### Assignment
Among the records, how many lines contain "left"? Only the number is needed.

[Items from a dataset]
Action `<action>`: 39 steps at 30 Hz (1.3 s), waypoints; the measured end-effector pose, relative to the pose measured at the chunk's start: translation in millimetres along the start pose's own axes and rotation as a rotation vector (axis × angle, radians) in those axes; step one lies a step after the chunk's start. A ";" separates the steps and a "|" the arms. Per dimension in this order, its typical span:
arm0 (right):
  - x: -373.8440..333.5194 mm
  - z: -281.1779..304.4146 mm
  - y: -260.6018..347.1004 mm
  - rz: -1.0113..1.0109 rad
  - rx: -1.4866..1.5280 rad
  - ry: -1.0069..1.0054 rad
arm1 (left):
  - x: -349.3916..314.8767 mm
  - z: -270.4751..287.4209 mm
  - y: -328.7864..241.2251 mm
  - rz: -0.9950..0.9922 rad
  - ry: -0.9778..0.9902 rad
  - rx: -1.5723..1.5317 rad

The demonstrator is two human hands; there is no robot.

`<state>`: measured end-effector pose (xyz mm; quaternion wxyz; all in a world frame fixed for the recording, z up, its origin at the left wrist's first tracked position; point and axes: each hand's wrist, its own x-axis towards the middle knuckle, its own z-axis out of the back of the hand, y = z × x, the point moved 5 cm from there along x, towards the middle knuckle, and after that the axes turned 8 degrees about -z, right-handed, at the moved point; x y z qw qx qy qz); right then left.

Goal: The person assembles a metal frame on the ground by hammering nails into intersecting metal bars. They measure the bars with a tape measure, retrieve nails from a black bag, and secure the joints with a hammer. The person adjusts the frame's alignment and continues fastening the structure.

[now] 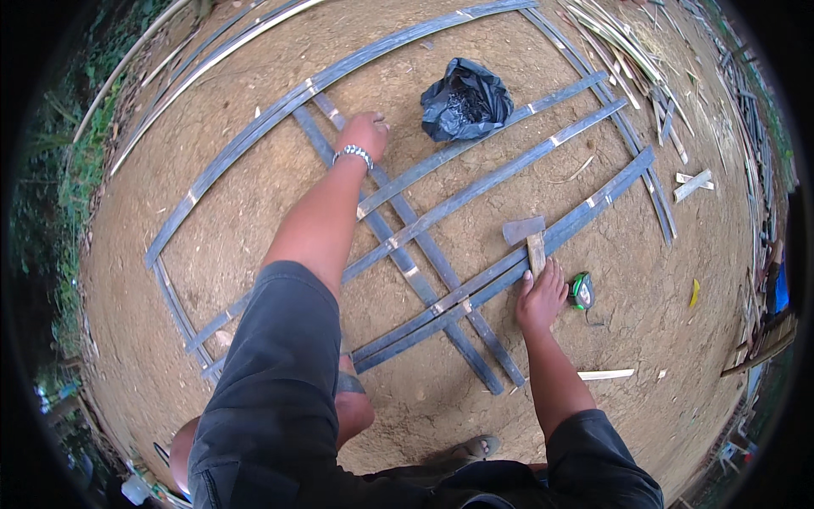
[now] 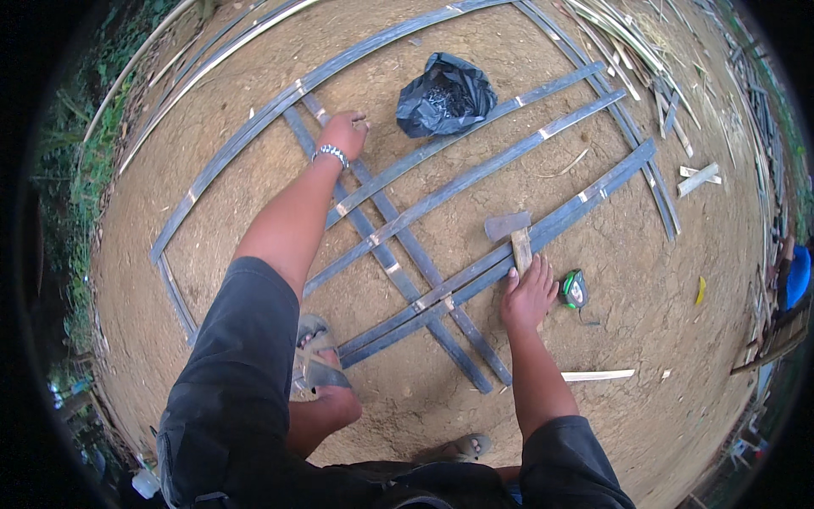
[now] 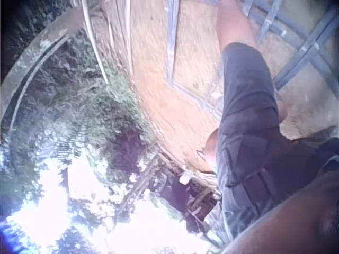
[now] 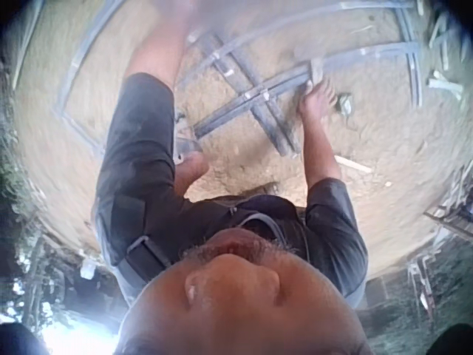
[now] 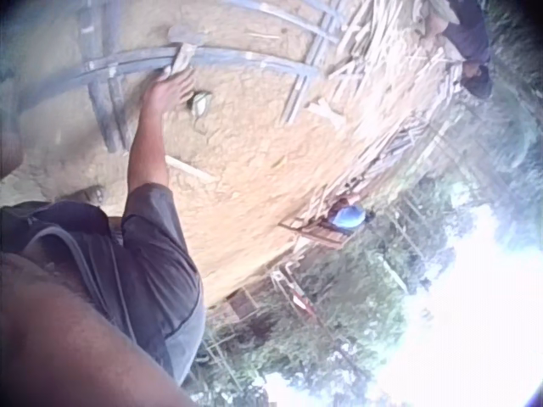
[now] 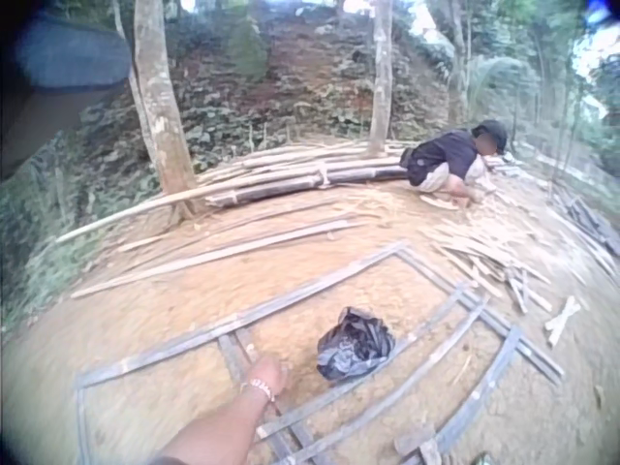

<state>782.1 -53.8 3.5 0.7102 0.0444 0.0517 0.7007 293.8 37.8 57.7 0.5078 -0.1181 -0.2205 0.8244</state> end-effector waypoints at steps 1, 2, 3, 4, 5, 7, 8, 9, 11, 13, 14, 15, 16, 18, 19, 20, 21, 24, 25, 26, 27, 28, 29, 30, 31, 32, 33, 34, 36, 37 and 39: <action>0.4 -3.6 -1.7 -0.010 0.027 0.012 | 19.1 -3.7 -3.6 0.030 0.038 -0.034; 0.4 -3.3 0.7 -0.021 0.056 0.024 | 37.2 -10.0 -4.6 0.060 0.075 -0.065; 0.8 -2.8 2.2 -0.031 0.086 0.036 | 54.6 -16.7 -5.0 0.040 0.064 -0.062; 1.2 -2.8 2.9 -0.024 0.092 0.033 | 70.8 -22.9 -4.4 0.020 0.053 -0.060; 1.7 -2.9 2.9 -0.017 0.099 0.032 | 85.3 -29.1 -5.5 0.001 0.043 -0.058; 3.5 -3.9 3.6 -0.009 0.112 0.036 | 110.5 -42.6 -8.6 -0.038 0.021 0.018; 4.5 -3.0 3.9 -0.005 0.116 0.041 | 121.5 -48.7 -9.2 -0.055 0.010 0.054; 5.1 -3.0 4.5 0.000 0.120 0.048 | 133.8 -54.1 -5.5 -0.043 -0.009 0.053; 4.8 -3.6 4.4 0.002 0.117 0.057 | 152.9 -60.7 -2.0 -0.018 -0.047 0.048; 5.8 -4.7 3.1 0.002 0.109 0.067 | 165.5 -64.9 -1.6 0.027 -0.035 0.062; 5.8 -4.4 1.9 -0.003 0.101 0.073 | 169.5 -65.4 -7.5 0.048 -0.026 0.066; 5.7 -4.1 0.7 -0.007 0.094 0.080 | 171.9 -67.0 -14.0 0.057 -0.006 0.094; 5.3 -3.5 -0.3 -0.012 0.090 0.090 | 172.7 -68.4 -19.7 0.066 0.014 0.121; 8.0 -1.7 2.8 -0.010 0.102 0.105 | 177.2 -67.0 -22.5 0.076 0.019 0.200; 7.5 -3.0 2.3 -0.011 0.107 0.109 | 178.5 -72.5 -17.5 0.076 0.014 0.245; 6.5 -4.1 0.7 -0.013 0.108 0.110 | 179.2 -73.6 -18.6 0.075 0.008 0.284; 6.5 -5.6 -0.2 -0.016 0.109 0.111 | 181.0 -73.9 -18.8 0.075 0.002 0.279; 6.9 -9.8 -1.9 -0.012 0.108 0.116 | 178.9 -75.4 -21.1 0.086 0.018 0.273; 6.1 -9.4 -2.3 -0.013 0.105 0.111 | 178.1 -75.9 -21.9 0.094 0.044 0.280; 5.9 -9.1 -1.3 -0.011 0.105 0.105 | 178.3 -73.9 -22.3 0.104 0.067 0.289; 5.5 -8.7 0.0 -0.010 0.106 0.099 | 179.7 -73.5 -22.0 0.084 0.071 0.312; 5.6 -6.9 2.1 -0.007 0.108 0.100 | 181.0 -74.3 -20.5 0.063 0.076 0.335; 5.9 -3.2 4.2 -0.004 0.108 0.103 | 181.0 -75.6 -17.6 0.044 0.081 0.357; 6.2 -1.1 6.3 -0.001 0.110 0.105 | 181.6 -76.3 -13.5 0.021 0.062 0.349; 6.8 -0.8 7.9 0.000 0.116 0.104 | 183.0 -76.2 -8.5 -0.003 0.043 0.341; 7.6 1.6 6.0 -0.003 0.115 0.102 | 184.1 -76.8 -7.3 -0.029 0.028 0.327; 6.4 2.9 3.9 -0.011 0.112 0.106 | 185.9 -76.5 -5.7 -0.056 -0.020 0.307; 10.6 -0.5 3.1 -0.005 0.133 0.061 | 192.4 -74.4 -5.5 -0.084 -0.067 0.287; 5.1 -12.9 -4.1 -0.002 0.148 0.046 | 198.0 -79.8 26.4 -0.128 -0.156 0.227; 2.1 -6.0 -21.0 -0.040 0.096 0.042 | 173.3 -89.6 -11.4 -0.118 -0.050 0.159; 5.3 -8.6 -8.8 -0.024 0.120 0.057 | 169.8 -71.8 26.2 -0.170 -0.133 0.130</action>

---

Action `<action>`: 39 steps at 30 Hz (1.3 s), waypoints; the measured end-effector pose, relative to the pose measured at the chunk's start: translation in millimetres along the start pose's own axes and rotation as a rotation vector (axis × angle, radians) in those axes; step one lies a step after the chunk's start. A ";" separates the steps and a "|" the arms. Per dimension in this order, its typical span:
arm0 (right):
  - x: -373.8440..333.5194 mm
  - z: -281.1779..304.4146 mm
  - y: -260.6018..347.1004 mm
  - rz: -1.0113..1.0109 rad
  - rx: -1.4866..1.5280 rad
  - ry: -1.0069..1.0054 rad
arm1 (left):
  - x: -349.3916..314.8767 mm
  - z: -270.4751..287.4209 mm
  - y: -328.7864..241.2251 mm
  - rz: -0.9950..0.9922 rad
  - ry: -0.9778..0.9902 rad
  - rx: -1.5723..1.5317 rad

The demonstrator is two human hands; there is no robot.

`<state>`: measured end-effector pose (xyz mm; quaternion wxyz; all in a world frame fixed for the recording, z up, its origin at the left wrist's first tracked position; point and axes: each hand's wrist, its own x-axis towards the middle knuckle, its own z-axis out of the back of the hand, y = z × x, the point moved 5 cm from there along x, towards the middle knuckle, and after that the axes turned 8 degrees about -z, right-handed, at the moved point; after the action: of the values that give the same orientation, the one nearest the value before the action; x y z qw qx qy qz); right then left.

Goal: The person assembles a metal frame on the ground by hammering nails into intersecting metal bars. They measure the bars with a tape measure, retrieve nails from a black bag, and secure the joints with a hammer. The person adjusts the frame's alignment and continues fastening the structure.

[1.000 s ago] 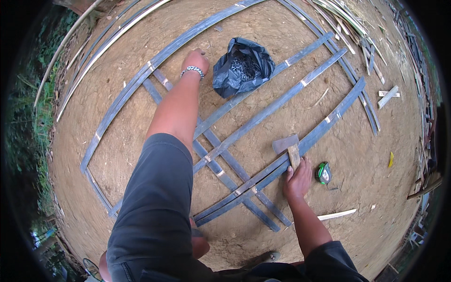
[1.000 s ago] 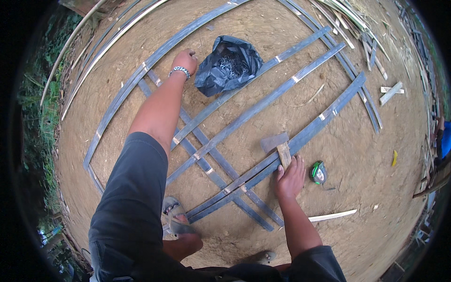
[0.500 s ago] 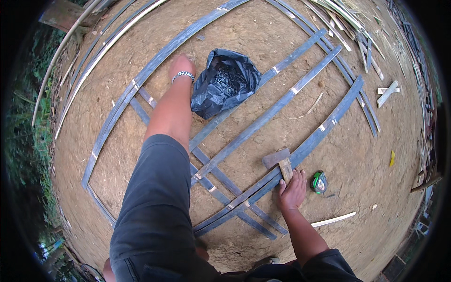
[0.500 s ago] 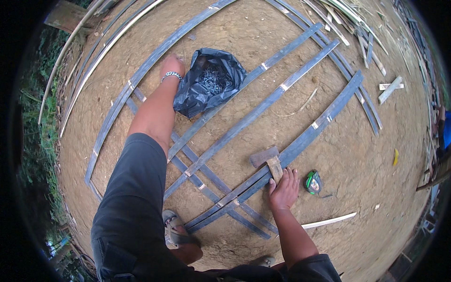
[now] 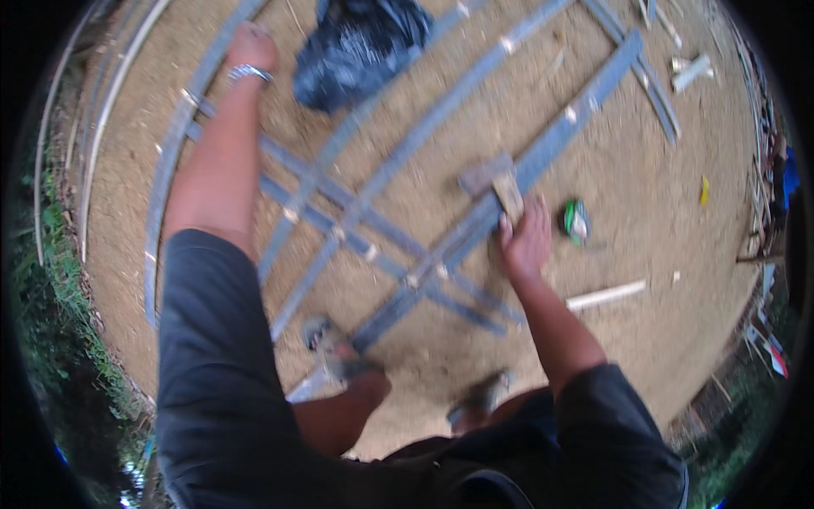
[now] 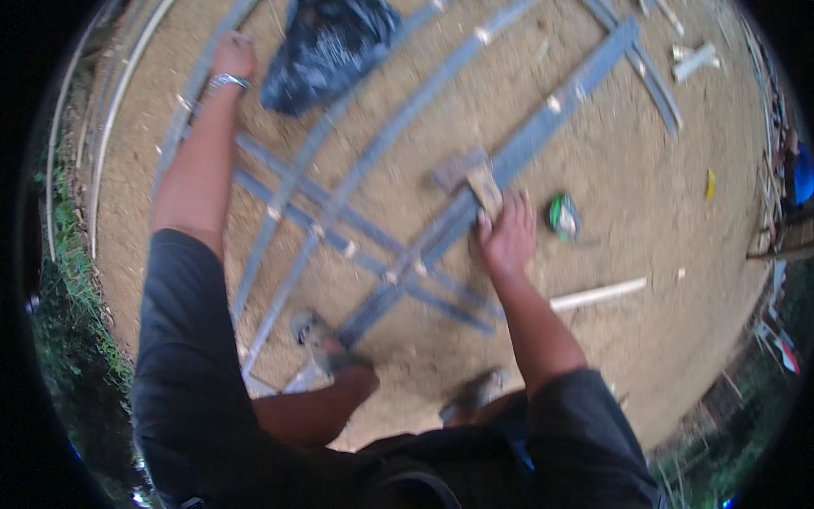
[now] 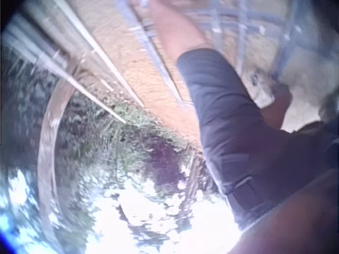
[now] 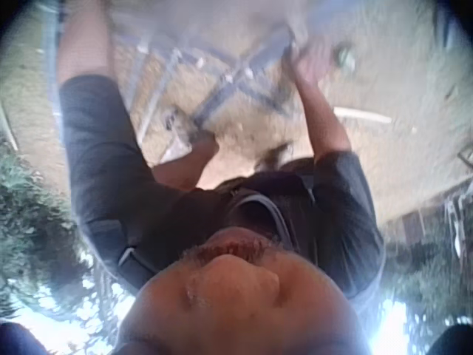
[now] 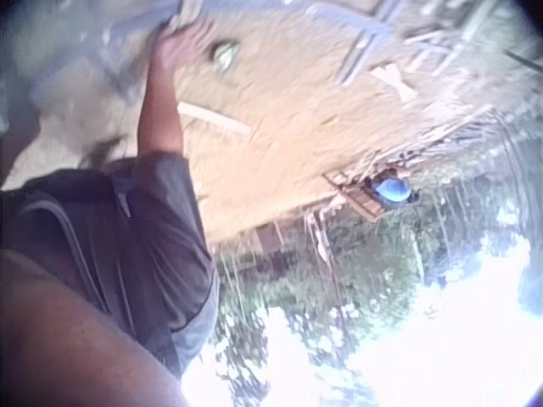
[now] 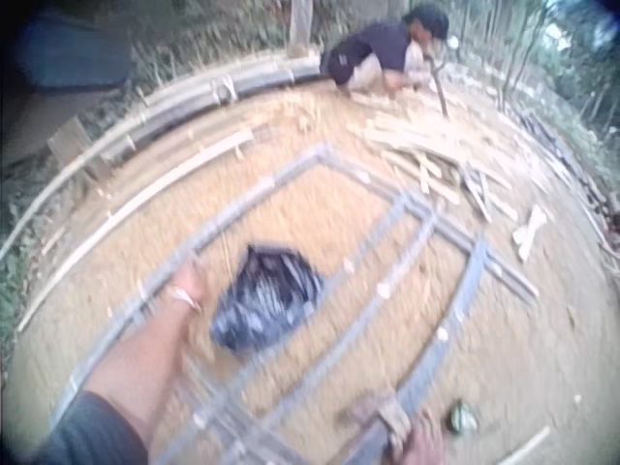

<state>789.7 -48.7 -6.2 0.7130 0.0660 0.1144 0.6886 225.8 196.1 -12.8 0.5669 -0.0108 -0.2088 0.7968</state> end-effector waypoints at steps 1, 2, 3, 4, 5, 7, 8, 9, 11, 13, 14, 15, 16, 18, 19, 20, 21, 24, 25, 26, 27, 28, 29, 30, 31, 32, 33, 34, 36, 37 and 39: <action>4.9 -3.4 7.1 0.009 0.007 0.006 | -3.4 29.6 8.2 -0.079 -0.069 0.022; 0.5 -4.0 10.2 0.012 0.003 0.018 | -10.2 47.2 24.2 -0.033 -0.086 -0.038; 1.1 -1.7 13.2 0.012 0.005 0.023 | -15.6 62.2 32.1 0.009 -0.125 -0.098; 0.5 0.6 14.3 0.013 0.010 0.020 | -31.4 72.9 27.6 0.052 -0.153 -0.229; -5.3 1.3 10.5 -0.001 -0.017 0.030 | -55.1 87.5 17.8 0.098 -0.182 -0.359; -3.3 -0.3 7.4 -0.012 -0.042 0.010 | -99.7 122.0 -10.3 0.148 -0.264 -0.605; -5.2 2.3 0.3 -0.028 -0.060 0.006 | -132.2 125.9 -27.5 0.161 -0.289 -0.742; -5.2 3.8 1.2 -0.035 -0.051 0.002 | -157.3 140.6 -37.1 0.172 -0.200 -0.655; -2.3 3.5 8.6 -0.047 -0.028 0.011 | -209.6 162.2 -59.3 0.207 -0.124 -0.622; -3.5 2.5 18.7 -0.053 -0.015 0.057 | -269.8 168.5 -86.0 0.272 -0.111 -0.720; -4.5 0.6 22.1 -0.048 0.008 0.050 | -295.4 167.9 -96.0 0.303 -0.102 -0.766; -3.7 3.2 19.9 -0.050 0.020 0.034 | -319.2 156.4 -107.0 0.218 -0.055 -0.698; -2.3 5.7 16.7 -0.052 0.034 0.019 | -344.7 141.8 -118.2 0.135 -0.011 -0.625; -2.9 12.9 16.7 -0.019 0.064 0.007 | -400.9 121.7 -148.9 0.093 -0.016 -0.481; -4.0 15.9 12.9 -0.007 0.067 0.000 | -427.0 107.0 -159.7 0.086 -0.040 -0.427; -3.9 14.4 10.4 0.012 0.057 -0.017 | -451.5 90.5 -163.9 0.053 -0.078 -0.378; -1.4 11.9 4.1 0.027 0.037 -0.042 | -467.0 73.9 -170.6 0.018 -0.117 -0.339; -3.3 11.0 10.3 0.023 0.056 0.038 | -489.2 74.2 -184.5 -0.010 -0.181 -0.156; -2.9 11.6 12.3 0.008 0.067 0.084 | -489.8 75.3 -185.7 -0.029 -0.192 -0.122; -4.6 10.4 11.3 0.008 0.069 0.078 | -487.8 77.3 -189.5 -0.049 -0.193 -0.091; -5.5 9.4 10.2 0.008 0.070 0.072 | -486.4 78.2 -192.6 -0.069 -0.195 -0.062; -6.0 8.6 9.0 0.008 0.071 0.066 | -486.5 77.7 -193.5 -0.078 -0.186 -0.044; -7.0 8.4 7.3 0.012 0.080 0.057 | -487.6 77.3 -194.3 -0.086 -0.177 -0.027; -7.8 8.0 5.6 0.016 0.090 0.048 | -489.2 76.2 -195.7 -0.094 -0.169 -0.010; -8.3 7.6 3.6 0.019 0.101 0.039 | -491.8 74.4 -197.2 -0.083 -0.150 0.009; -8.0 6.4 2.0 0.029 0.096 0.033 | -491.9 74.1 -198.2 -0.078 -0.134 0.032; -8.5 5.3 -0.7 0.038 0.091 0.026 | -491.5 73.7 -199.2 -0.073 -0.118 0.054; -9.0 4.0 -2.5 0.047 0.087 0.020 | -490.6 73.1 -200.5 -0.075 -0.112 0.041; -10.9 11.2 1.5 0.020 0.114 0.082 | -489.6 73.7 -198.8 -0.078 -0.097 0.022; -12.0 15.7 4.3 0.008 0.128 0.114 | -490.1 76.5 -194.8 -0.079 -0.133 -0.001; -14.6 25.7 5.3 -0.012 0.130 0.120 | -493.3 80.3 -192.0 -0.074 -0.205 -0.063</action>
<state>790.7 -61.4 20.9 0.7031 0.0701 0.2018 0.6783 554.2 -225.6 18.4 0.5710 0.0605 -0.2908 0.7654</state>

### Exercise solution
4